= Monobaz I =

1st-century AD king of Adiabene

Monobaz I (also known as Bazeus or Monobazus; Munəbāz) was king of the Parthian client state of Adiabene in the 20s and 30s of the 1st century AD. He was the husband (and brother) of Queen Helena of Adiabene. With Helena he fathered Izates bar Monobaz and Monobaz II. Midrash Genesis Rabbah 46:10 conflates the identity of Monobaz I with King Ptolemy, “‘And circumcise the flesh of your foreskin’ (Gen 17:1): [The foreskin] hangs on the body like a sore (nomi). It happened that king Munbaz and Zawatus (=Izates), the sons of King Ptolemy, were sitting and reading the book of Genesis. When they came to this verse, ‘and circumcise the flesh of your foreskin,’ one turned his face to the wall and began to cry, and the other turned his face to the wall and [also] began to cry.[21] Then each of them went and had himself circumcised [without the other knowing].”

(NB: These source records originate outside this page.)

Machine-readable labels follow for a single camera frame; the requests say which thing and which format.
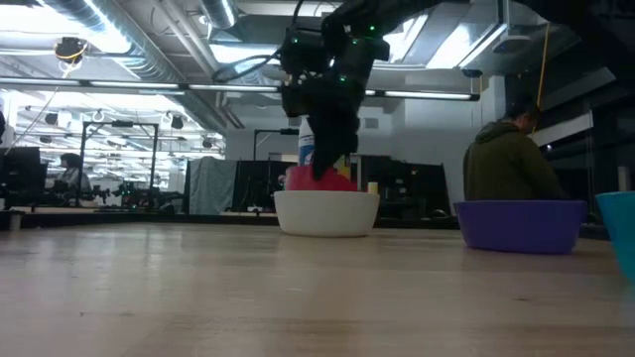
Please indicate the red plastic bowl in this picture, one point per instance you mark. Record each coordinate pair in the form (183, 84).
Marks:
(342, 182)

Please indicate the white plastic bowl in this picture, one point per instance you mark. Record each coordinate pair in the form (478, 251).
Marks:
(326, 213)

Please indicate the black partition screen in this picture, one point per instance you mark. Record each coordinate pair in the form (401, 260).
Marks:
(258, 186)

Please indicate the person in green hoodie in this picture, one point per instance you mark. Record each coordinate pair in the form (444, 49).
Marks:
(506, 163)

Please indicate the teal container edge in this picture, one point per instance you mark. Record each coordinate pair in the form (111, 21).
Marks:
(620, 223)

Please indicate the white ceiling projector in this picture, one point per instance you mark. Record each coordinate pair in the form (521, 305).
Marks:
(512, 43)

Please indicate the black background robot arm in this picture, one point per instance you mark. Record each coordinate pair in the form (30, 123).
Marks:
(134, 193)

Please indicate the black metal frame stand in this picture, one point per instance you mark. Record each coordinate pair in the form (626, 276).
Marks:
(119, 124)

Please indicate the purple plastic bowl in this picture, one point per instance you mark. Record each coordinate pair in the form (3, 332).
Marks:
(521, 225)

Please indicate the black storage cabinet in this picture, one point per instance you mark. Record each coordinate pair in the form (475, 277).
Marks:
(407, 186)

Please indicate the grey fabric cover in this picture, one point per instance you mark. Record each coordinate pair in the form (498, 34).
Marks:
(211, 186)

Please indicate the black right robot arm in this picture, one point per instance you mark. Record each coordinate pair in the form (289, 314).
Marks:
(407, 10)

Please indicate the long ceiling light bar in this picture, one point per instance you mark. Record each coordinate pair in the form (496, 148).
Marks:
(149, 85)

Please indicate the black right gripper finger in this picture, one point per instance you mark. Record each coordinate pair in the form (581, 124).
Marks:
(325, 144)
(350, 136)

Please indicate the seated person at desk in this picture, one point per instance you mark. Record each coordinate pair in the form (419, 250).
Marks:
(72, 173)

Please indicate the black computer monitor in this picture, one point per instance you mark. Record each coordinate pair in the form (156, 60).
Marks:
(20, 171)

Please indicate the white spray bottle blue label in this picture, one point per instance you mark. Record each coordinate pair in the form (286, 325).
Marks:
(304, 144)

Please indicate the small cream cup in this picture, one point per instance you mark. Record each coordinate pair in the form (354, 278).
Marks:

Monobaz II, the son of Monobaz I, is quoted in the Talmud in an account wherein he was being criticized for not amassing as much wealth as his forefathers had. His response was this: "My fathers stored up below and I am storing up above... My fathers stored in a place which can be tampered with, but I have stored in a place which cannot be tampered with… My fathers gathered treasures of money and I have gathered treasures of souls."(b. Baba Batra 11a).